# ENTRIES PROVIDED:
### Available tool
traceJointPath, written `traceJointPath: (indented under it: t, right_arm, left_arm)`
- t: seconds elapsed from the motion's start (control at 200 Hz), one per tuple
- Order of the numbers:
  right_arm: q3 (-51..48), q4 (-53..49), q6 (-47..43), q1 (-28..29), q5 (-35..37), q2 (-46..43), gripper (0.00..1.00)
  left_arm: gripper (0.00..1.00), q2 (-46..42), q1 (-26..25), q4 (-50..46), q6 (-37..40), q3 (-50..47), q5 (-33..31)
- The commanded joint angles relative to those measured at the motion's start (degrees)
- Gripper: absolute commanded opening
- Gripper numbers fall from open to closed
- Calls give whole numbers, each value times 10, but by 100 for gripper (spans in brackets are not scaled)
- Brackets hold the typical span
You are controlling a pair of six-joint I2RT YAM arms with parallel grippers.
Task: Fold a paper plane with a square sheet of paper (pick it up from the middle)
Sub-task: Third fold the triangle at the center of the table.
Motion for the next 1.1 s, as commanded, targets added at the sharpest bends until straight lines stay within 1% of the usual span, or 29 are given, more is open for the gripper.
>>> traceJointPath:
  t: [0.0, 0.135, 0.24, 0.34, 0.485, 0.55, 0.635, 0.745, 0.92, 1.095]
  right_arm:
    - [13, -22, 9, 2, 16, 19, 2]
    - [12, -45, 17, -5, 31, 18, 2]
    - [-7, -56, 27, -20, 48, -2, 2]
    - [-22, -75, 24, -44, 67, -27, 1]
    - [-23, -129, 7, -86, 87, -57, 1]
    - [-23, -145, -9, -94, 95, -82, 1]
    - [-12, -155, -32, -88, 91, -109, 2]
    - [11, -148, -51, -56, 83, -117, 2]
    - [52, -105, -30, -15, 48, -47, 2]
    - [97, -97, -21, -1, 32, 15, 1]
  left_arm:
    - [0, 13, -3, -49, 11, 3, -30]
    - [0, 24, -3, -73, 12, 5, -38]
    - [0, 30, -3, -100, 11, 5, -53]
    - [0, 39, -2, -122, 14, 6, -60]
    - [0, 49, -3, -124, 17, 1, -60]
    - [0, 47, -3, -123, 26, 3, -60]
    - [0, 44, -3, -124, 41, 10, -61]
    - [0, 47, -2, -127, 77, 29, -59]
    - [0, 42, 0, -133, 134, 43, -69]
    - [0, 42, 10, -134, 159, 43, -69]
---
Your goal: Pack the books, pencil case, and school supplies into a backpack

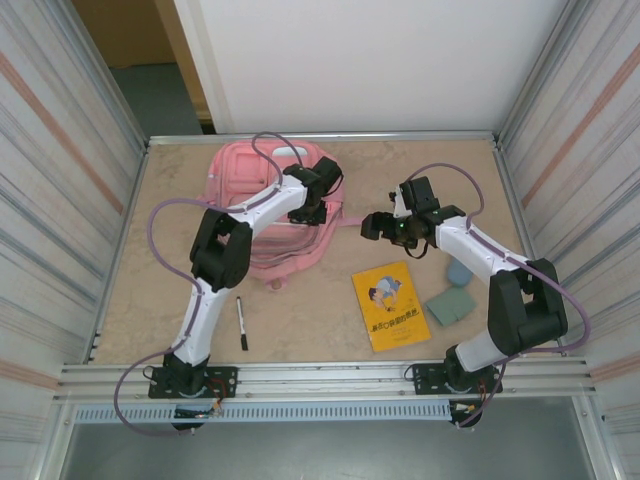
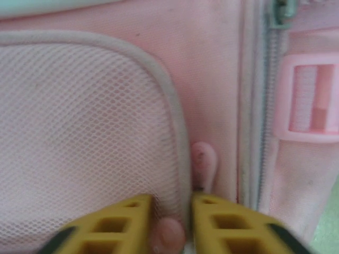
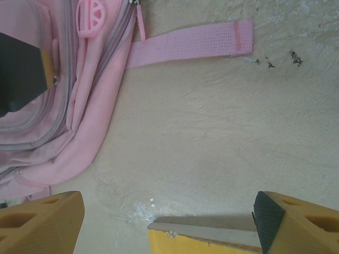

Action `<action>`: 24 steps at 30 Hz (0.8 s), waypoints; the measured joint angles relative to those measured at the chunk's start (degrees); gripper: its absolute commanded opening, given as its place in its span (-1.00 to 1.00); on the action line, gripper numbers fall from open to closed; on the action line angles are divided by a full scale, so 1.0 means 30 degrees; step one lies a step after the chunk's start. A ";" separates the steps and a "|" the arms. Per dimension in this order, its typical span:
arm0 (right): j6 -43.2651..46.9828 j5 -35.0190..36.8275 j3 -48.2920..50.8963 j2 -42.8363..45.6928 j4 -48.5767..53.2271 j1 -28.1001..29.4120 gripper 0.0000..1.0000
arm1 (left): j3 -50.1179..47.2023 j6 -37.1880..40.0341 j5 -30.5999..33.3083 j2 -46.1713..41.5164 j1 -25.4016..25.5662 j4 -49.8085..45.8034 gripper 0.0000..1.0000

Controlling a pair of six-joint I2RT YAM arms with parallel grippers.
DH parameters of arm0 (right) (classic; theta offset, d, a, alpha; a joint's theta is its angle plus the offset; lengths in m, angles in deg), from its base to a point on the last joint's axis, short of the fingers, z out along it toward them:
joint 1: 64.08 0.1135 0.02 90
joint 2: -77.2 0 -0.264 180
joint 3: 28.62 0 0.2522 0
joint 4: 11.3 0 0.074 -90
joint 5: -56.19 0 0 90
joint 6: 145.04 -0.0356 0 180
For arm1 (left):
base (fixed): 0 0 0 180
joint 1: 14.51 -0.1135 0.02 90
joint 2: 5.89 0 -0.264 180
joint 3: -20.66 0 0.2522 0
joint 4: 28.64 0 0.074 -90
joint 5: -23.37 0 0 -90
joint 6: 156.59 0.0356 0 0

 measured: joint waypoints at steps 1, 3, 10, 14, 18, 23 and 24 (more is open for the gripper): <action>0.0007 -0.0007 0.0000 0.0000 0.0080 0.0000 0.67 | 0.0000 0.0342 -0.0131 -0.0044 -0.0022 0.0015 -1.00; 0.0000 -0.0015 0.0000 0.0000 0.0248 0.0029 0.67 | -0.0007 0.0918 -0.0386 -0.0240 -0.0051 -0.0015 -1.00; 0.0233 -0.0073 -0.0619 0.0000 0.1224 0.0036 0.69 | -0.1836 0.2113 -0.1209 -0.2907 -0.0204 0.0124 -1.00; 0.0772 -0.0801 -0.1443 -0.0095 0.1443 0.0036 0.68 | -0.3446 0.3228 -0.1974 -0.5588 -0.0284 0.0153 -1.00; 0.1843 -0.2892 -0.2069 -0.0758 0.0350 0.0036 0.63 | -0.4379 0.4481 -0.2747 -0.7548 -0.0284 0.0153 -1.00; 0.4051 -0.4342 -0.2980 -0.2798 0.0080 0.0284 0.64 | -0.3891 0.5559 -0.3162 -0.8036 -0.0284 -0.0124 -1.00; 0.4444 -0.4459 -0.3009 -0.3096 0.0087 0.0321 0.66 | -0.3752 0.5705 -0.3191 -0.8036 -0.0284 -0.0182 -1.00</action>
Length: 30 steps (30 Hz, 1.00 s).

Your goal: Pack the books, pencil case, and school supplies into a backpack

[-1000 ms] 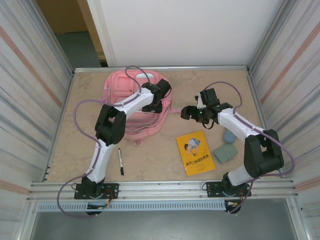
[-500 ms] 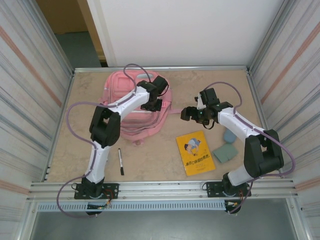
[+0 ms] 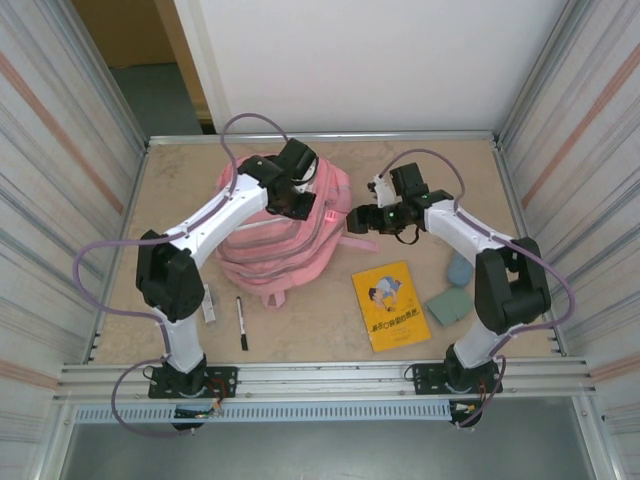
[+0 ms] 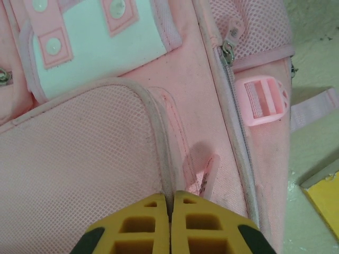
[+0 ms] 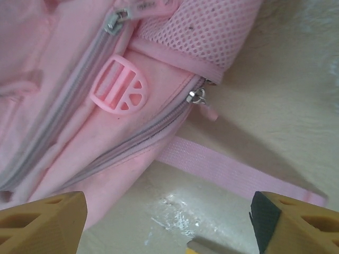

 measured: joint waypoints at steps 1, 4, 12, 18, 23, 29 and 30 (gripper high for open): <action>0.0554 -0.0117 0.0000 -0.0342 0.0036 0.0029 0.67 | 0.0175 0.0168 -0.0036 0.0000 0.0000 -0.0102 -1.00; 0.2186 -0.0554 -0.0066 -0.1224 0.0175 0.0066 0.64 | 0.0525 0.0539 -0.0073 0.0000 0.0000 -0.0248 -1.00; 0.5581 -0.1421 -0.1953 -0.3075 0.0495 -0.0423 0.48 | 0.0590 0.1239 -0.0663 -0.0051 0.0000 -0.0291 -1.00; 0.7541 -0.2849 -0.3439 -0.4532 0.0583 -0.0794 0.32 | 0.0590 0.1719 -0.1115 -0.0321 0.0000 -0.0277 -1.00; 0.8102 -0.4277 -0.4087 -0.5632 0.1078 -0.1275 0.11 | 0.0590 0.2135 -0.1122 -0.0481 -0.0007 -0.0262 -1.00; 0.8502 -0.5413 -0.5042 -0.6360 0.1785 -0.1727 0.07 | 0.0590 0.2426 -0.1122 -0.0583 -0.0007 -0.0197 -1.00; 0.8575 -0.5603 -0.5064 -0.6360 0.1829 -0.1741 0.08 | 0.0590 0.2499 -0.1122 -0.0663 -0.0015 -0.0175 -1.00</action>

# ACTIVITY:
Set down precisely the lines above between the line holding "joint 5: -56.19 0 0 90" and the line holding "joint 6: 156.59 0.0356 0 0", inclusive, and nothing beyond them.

# THE ANSWER:
joint 5: -56.19 0 0 90
joint 6: 145.04 -0.0356 0 180
For arm1 (left):
base (fixed): 0 0 0 180
joint 1: 14.51 -0.1135 0.02 90
joint 2: 5.89 0 -0.264 180
joint 3: -20.66 0 0.2522 0
joint 4: 28.64 0 0.074 -90
joint 5: -23.37 0 0 -90
joint 6: 156.59 0.0356 0 0

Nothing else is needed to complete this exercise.